El Mundial en la pantalla grande
Video. Capitalinos arriban al Ángel a la Independencia para festejar el triunfo de la Selección Mexicana, luego de su primer encuentro en el Mundial de Brasil 2014. Elementos del cuerpo de granaderos resguardan el monumento

LLENO. En las salas de cine también se vivió el ambiente de Brasil 2014. (Foto: ARCHIVO EL UNIVERSAL )
juan.arvizu@eluniversal.com.mx
Oribe Peralta mueve el marcador y eleva el ánimo de los aficionados que ocupan una grada formada por butacas, en una sala en cuya puerta se encuentra un refrigerador con cervezas “bien muertas”.
Corre el minuto 29 del segundo tiempo. Se levantan de sus asientos, impulsados por el entusiasmo, ahora sí en firme, no como las dos ocasiones anteriores del primer tiempo, en el que el árbitro anuló el par de goles de Giovani dos Santos.
Quieren sentir que han ido al estadio, que los envuelve la atmósfera de la porra de México. Están en un cine de Paseo de la Reforma, a unos 100 metros del Ángel, frente a una gran pantalla que reproduce la transmisión del juego.
Son decenas de aficionados que han llegado con su adrenalina en las venas, lista para activarla a favor de su Selección de futbol, con la que se identifican vestidos de rojo o verde, y hasta con las playeras oficiales del grupo que lidera Miguel 'El Piojo' Herrera. Algunos han llegado con banderas nacionales.

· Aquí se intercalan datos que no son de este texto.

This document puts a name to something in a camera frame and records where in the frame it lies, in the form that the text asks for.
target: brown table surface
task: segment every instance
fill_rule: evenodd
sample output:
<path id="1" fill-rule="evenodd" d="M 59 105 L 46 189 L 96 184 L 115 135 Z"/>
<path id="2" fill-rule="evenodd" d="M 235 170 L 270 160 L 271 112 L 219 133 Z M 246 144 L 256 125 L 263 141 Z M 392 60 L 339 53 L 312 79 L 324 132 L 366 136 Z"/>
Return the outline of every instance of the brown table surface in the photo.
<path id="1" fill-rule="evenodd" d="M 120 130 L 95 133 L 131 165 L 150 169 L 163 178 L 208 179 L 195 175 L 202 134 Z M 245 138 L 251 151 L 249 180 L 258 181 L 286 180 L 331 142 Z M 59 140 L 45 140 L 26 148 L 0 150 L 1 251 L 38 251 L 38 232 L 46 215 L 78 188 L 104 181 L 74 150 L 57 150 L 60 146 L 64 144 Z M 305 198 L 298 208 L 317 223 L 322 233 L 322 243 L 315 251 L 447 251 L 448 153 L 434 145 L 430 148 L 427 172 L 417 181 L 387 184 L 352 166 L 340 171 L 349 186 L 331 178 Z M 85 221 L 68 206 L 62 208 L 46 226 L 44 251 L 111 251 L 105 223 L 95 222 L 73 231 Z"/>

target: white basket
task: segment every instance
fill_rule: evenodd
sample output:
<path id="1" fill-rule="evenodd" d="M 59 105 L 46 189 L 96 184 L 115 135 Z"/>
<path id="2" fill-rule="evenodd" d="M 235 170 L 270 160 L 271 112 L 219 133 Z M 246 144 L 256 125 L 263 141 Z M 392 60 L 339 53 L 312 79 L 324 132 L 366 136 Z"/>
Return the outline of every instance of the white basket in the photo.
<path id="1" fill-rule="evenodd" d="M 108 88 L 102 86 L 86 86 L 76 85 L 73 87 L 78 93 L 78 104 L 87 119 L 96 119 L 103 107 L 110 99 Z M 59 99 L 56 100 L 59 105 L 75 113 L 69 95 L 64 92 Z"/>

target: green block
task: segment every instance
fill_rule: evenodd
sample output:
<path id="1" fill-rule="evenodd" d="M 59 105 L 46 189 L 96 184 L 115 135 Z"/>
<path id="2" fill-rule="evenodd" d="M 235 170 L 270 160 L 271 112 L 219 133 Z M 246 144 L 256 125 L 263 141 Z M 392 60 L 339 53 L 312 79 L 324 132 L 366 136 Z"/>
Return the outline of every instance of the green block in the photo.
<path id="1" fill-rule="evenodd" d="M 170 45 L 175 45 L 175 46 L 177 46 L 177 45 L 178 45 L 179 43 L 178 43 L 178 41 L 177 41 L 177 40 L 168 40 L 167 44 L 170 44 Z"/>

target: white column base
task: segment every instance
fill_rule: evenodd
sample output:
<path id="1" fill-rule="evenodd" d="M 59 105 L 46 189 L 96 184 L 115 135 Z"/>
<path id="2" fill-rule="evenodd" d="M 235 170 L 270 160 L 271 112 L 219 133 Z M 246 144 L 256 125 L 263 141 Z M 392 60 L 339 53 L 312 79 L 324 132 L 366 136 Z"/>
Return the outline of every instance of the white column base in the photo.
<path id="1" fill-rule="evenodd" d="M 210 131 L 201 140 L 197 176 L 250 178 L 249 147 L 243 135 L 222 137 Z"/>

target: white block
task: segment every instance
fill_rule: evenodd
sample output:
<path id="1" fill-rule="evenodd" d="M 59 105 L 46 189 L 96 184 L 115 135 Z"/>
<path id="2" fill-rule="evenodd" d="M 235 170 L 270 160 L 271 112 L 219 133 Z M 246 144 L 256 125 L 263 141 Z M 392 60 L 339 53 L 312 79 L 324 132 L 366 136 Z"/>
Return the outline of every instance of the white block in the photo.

Varias salas del cine están reservadas por empresas, que regalan la media mañana a sus empleados.
Otros han llegado por su lado, con sus hijos, amigos, compañeros de estudios, con las ganas de corear jugadas, mentar la madre de los contrarios, aplaudir, gritar hasta el cansancio. Pero la magia del estadio no aparece en la oscuridad del cine.
La Selección Nacional le echa ganas, y sus seguidores hacen lo propio: gritan y se desesperan en el arranque del segundo tiempo.
En la pantalla, la imagen de tormenta deja ver empapados a los aficionados que han ido al estadio de la ciudad de Natal, cansados allá, a la espera de la magia del gol que se presenta y los fascina y los hace saltar, bailar y cantar.
Los coros que recorren el estadio de “Olé, Olé, Olé, Olé”, se combinan con esa identidad sonora de los mexicanos en todas las latitudes, el "Cielito Lindo". Pero en las butacas del cine, la luz del triunfo sólo se presenta unos segundos. Y exclaman una porra: “México, México; ra, ra, rá”.
Han intentado formar una ola, y seguir el coro del estadio de “¡ole!”, pero se animan poco. Intentan ejercitar la rudeza de la porra en el estadio, la que agrede e insulta al adversario y al mismo árbitro, si es que se equivoca. Se les va vivo el silbante colombiano, Wilmar Roldán.
Pero también se les va el tiempo, y muchos salen a toda prisa, al terminar el partido, de regreso al trabajo en los edificios de oficinas de los rumbos de las colonias Cuauhtémoc y Juárez. Empieza a reaparecer la gente en Paseo de la Reforma y hay quienes tienen tiempo de irse al Ángel de la Independencia.
“¡Qué emoción! ¡Vamos! ¡Nunca he ido!”.